Enfin, ô prodige du travail et de l’intelligence de l’homme ! secondées par le capital, ces eaux, naguères le fléau de ce pays, comptaient alors parmi sa richesse… Sortant des canaux, elles affluaient dans d’immenses bassins naturels formés par plusieurs étangs, conservés en raison de l’élévation relative de leur niveau ; puis, de là, remontant dans de vastes réservoirs, à l’aide de moulins à vent d’un mécanisme aussi simple qu’ingénieux[1], elles pouvaient se distribuer selon les besoins de l’agriculture, par mille conduits d’irrigation.

Ainsi ces terrains immenses que nous avons vus, au commencement de ce récit, boueux, méphitiques, incultes, étaient déjà complétement assainis, défrichés, et, dans beaucoup d’endroits, façonnés pour les ensemencements d’automne…
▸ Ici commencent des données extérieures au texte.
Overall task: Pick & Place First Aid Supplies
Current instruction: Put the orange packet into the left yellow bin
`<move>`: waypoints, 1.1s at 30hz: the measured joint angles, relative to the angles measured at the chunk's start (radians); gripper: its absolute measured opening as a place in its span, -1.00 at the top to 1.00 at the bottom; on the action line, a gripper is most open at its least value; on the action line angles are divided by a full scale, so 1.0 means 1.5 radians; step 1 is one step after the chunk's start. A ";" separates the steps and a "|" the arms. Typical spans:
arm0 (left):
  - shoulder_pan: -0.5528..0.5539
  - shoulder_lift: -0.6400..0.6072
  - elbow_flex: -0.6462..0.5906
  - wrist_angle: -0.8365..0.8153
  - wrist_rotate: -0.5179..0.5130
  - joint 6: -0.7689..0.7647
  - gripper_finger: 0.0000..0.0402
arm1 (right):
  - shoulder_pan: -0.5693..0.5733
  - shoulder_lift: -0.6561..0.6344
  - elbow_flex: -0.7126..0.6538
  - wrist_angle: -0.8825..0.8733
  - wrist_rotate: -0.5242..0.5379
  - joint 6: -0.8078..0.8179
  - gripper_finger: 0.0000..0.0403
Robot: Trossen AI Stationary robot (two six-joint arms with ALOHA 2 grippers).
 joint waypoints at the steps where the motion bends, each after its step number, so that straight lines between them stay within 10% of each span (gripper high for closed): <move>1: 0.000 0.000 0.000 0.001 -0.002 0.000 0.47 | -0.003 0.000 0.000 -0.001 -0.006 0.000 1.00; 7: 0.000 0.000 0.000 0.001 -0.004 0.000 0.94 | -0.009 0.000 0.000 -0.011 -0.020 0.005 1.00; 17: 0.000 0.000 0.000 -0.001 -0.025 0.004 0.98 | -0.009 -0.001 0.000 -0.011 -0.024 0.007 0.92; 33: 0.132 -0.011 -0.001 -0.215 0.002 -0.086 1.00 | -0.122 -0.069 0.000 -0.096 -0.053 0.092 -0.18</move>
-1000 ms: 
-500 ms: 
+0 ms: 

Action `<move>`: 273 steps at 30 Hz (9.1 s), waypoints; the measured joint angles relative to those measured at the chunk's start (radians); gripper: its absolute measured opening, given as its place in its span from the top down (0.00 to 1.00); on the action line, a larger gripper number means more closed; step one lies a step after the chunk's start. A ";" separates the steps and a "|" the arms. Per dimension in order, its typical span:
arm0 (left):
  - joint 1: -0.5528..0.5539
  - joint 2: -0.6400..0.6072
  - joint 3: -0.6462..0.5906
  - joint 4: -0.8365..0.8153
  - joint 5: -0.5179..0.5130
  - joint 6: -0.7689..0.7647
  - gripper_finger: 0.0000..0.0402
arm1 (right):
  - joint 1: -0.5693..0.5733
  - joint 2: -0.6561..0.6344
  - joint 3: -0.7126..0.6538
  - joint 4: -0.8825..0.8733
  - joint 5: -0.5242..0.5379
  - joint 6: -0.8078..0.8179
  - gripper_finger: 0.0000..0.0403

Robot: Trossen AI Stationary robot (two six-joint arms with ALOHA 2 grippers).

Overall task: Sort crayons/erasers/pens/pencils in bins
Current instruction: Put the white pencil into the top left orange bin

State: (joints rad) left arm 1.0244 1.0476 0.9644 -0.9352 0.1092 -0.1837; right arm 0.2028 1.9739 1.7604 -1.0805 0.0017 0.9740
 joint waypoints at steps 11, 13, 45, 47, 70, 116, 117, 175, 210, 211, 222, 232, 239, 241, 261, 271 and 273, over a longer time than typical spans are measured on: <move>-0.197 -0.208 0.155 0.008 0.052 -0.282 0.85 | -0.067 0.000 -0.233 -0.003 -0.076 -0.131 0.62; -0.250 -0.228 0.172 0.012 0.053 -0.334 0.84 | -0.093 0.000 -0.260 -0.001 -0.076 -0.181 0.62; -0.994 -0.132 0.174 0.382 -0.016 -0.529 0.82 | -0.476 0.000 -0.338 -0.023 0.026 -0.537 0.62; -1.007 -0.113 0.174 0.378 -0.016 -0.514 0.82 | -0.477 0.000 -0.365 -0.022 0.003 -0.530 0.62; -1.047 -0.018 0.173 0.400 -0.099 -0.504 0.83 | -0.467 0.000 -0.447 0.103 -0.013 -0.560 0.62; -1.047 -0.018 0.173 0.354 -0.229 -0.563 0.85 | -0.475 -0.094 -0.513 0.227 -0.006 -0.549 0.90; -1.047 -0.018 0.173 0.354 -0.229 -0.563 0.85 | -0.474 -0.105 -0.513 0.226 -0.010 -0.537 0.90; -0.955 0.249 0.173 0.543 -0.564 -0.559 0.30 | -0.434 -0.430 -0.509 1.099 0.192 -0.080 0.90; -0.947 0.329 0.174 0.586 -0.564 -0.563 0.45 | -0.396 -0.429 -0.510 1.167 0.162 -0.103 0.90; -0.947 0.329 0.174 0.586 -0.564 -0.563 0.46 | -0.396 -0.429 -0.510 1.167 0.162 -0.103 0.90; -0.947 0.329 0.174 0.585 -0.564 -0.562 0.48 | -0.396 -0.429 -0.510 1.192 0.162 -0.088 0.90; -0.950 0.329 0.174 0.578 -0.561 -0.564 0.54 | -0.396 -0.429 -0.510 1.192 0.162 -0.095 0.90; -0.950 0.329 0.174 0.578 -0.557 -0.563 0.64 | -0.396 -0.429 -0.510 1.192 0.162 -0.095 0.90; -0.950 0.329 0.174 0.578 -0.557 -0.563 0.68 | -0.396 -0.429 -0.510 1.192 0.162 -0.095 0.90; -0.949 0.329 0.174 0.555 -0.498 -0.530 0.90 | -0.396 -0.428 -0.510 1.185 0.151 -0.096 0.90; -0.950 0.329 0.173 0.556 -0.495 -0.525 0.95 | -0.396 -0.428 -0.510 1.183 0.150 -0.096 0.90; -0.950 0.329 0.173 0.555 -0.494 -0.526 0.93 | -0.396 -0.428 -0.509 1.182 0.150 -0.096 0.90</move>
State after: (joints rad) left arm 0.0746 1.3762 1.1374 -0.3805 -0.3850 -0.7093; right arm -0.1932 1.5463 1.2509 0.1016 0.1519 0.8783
  1. Nous saisissons avec empressement cette occasion de rendre publiquement hommage et justice à l’admirable invention de M. Durand, qui, après des travaux et des combinaisons d’une difficulté extrême, est parvenu à établir des moulins à irrigations, qui, mus par la force du vent, s’orientent d’eux-mêmes et s’effacent d’eux-mêmes lors des bourrasques. Cette grande et utile invention, que nous voyons fonctionner depuis bientôt deux ans, à déjà rendu et doit rendre les plus immenses services à l’agriculture, en donnant des moyens d’irrigation aussi faciles que peu coûteux.